- _EXERCISE PROMPT_
The line containing "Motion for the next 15" marks the end; copy exactly all lines from the start of the material up to and including it.

- _THE RECORDS_

▼

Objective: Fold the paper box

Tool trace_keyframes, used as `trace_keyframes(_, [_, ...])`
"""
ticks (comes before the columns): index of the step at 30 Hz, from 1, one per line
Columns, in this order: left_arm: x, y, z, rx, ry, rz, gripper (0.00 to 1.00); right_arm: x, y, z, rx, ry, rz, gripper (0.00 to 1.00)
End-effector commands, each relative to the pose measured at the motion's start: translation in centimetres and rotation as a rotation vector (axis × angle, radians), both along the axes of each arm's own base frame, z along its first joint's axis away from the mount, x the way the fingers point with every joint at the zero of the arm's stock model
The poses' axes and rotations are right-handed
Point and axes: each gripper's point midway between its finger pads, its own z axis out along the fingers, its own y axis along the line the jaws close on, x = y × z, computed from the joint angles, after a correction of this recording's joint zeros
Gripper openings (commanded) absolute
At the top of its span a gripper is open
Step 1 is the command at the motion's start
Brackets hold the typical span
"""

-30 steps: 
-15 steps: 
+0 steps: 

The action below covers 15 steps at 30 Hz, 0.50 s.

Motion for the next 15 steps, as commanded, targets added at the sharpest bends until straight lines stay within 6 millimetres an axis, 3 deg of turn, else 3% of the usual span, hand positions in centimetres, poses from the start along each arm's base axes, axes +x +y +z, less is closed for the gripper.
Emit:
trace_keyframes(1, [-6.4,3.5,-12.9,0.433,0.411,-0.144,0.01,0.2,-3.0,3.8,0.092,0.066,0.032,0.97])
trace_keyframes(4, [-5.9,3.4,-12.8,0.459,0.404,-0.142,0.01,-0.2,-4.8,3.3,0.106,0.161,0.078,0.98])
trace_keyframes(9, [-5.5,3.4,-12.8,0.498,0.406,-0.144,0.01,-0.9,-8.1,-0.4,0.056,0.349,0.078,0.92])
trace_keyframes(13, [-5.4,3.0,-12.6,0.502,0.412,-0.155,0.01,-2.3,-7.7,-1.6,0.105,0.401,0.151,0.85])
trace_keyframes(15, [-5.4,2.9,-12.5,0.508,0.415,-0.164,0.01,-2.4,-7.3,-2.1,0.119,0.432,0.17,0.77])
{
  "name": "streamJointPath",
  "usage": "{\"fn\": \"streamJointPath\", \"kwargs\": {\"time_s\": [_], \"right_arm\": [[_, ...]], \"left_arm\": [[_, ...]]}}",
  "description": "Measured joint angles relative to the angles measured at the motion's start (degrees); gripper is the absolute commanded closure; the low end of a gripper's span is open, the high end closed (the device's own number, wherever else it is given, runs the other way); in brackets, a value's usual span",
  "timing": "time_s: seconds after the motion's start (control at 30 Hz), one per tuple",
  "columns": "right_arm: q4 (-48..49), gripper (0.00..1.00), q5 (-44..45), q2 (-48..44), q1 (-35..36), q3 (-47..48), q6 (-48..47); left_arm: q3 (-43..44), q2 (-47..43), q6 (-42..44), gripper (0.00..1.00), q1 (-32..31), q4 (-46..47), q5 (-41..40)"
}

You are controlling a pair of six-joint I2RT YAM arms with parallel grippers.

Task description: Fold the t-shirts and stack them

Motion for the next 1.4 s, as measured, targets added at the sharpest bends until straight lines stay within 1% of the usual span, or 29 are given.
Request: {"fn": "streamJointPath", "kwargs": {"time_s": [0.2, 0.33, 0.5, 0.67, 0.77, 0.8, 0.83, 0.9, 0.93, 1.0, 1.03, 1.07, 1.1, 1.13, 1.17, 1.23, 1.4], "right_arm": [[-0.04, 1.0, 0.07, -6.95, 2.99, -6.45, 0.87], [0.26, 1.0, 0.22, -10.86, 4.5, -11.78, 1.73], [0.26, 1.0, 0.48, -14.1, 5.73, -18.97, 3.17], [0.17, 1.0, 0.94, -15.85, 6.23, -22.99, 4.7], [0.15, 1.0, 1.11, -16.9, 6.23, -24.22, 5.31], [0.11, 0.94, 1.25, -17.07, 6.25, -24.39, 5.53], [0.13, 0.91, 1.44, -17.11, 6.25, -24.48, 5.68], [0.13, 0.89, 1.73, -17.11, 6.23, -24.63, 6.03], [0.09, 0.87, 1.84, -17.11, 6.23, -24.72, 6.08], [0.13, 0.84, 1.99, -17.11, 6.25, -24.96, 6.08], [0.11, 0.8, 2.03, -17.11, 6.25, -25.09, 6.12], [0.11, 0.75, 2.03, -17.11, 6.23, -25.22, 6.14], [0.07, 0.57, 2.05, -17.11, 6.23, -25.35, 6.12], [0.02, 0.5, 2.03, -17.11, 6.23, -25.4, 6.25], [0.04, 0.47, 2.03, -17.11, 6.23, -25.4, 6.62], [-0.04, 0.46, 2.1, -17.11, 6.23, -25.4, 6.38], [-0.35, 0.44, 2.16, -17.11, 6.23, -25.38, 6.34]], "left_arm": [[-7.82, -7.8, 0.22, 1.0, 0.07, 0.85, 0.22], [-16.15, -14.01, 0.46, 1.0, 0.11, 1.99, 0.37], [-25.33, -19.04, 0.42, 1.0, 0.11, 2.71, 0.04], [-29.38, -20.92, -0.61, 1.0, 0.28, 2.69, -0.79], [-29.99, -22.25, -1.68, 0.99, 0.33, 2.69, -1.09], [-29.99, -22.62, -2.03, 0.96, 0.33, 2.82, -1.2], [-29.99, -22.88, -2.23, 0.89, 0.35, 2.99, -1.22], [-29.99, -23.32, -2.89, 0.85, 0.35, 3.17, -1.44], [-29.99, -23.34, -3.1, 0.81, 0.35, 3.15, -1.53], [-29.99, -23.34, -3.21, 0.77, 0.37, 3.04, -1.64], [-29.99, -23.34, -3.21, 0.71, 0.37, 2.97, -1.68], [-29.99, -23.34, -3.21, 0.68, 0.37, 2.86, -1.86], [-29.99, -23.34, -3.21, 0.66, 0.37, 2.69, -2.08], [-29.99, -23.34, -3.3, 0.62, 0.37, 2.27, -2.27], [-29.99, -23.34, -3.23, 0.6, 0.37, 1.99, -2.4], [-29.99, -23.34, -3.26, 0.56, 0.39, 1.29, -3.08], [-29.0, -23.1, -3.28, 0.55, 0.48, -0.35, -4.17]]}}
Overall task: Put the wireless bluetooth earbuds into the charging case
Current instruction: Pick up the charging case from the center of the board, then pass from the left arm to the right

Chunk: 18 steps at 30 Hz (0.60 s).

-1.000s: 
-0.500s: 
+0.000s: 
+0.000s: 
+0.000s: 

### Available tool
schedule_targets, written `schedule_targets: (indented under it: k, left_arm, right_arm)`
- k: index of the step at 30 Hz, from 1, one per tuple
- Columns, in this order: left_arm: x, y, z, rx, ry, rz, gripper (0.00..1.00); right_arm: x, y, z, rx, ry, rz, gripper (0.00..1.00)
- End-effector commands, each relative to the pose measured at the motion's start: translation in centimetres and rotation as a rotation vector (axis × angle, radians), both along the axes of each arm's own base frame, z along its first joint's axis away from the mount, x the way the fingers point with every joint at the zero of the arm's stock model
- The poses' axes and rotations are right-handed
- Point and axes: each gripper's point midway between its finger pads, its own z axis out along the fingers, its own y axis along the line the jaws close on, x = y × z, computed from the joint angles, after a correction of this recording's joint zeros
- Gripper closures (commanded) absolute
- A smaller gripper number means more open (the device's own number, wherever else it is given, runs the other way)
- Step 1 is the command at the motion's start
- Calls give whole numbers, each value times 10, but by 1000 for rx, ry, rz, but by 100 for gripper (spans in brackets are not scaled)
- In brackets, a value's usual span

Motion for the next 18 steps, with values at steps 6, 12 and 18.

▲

- _TASK ANSWER_
Objective: Fold the paper box

Tool trace_keyframes, used as `trace_keyframes(_, [_, ...])`
"""
ticks (comes before the columns): index of the step at 30 Hz, from 1, one per line
Columns, in this order: left_arm: x, y, z, rx, ry, rz, gripper (0.00 to 1.00); right_arm: x, y, z, rx, ry, rz, gripper (0.00 to 1.00)
End-effector commands, each relative to the pose measured at the motion's start: translation in centimetres and rotation as a rotation vector (axis × angle, radians), both along the axes of each arm's own base frame, z along its first joint's axis away from the mount, x the way the fingers point with every joint at the zero of the arm's stock model
The poses' axes and rotations are right-handed
Point and axes: each gripper's point midway between its finger pads, its own z axis out along the fingers, its own y axis along the line the jaws close on, x = y × z, computed from the joint angles, after a correction of this recording's joint zeros
Gripper openings (commanded) absolute
At the top of its span a gripper is open
Step 1 is the command at the motion's start
Brackets hold the typical span
"""

-30 steps: 
-15 steps: 
+0 steps: 

The action below covers 15 steps at 30 Hz, 0.50 s.

Motion for the next 15 steps, as commanded, targets added at the sharpest bends until straight lines stay within 6 millimetres an axis, 3 deg of turn, else 3% of the usual span, hand positions in centimetres, poses from the start along each arm's base axes, axes +x +y +z, less is closed for the gripper.

This completes the output for the exercise.